I am furious this week. Angered, unsurprised, and yet still caught off guard. I am angry because recent moments in the media reveal the extent to which it remains a monstrous perpetrator of violence against Black humanity.

I reference two moments in particular, 1) This alleged celebrity boxing fight involving George Zimmerman rapper DMX and 2) Piers Morgan’s inability to understand his straight white cisgender male privilege in a maddening “interview” (read: interrogation) with Janet Mock, who is a Black trans woman, a writer, an activist, and who joins a legacy of women of color, both trans and cis, who must continually bear the burden of making sure this nation lives up to its ideals of equality and freedom.

httpv://www.youtube.com/watch?v=0F8WiuxYoE4

Clearly, the nuance in each situation is vast and unyielding and deserves due attention, but at the core of both of these events bubbles a racist media that allows white men to have a platform to catalyze the flattening of Blackness through their complicity in racism, sexism, and queer antagonism. Trumpeting that oh-so-familiar tale of white male victimhood, the media allows these men to remain the center of attention at the expense and erasure of Black life, of Black children, of Black women. In response, we are forced to watch as our humanity is rendered invisible on the level of the natural and on the level of the spiritual.  We have to viscerally react as the people who we love, our warriors, and our healers, are literally erased in the public sphere.
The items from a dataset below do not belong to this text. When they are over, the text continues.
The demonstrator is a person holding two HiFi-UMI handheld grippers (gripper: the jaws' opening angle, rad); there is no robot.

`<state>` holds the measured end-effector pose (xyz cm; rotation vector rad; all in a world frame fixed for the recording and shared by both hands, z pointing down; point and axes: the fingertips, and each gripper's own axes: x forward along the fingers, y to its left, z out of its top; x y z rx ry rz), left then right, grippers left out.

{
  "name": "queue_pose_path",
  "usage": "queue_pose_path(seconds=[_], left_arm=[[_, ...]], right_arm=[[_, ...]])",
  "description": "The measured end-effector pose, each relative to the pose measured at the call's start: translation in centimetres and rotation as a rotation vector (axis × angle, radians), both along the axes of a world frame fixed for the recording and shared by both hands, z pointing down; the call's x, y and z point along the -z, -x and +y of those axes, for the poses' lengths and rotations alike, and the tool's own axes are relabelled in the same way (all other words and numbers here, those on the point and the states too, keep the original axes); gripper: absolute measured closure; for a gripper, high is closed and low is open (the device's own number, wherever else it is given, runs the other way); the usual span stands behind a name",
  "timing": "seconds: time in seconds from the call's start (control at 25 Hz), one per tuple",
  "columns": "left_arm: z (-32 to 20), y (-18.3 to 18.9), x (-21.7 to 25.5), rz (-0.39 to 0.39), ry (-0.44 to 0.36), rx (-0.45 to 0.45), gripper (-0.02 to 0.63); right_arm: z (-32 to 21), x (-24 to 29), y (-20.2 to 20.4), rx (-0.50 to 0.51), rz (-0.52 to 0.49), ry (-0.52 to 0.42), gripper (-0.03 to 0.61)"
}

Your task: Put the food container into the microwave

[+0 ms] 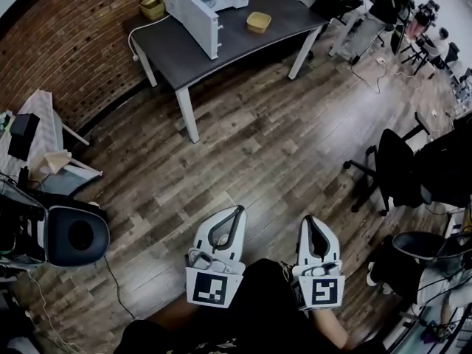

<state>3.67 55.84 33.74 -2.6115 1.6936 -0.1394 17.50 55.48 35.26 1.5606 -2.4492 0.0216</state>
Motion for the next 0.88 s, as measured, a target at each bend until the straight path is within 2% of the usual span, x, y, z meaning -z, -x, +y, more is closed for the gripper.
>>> queue_pose_path(seconds=[0.16,0.28,0.52,0.64,0.88], left_arm=[[-1.1,-0.6,0.2,-0.041,0.005,-0.031,0.615],[-1.5,-1.3,0.3,-0.055,0.009,-0.005,0.615],[-2.5,-1.6,1.2,-0.014,0.036,0.06,0.615],[-3.3,-1.8,1.0,0.029,0.065,0.103,0.615],[-4.0,-3.6,1.1,0.037,0.049,0.122,0.615]], right_arm=[[-1.2,0.0,0.1,-0.001,-0.005,-0.015,0.514],[-2.1,-0.7,-0.3,0.017,-0.024,0.003,0.514],[-4.6,0.5,-1.1,0.077,-0.039,-0.007,0.514],[-5.3,1.2,-2.0,0.074,-0.065,-0.023,0.514],[-5.4,0.3,-4.7,0.058,-0.082,0.011,0.514]])
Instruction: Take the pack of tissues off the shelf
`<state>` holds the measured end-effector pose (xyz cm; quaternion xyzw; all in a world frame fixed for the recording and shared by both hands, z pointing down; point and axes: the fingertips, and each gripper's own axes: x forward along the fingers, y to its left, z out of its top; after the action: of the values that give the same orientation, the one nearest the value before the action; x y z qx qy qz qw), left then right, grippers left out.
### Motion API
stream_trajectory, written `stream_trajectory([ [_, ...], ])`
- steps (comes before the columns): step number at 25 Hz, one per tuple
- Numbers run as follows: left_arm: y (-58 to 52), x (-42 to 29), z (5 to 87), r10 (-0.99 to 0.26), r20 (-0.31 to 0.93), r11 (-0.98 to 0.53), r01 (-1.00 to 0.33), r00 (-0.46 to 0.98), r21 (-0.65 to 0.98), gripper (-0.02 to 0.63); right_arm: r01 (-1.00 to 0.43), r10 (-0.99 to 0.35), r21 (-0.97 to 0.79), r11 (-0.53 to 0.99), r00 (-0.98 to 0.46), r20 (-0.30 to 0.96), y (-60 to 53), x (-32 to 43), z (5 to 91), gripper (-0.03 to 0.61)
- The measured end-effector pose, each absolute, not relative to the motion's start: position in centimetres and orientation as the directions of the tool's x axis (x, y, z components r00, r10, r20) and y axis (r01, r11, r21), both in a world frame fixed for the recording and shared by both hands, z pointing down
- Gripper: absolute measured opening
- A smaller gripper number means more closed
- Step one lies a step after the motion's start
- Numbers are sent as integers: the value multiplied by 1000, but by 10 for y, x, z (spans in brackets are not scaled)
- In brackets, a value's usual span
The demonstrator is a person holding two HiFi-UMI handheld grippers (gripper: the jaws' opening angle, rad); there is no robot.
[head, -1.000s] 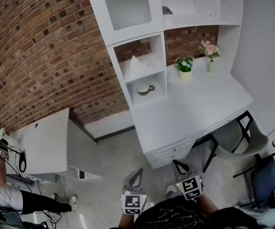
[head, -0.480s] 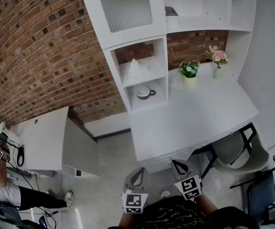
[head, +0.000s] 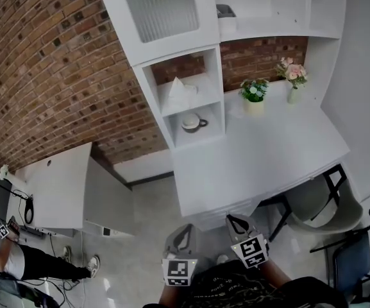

Watching the interview with Janet Mock, I had to wonder exactly who Piers Morgan thought he was talking to? For the answers he was being given seemed to bounce off his privilege and into a void. Instead, he would merely keep repeating his anxieties about his own feelings of “vilification,” as if Janet was unclear. Yet if you know how privilege and oppression works, you know how the privileged always seem to be confused while the oppressed always know what’s going on.

And a celebrity boxing fight? Clearly Zimmerman is also in a white supremacist world of his own.

Until the media changes, until we can hold it accountable for who it gives voice to, we will never truly feel the progress of this country. The media is the arbiter of culture in this country, and to make this nation feel more just for all of us, the shifts cannot be just on the books, but in our hearts and minds. Unfortunately, the media gives us insight into the heart of our country. And as long as the country beats to the rhythm of those in power, we will never have the true systemic change that we wish to have. Today, I find myself painfully reminded of this truth.

I send all my love to Trayvon’s family, his memory, Janet Mock (grab her memoir Redefining Realness!), and to all of us who have to cringe every time we turn on a television or a computer. Truly, it is a mundane violence that we endure everyday. And we cannot continue to condone it.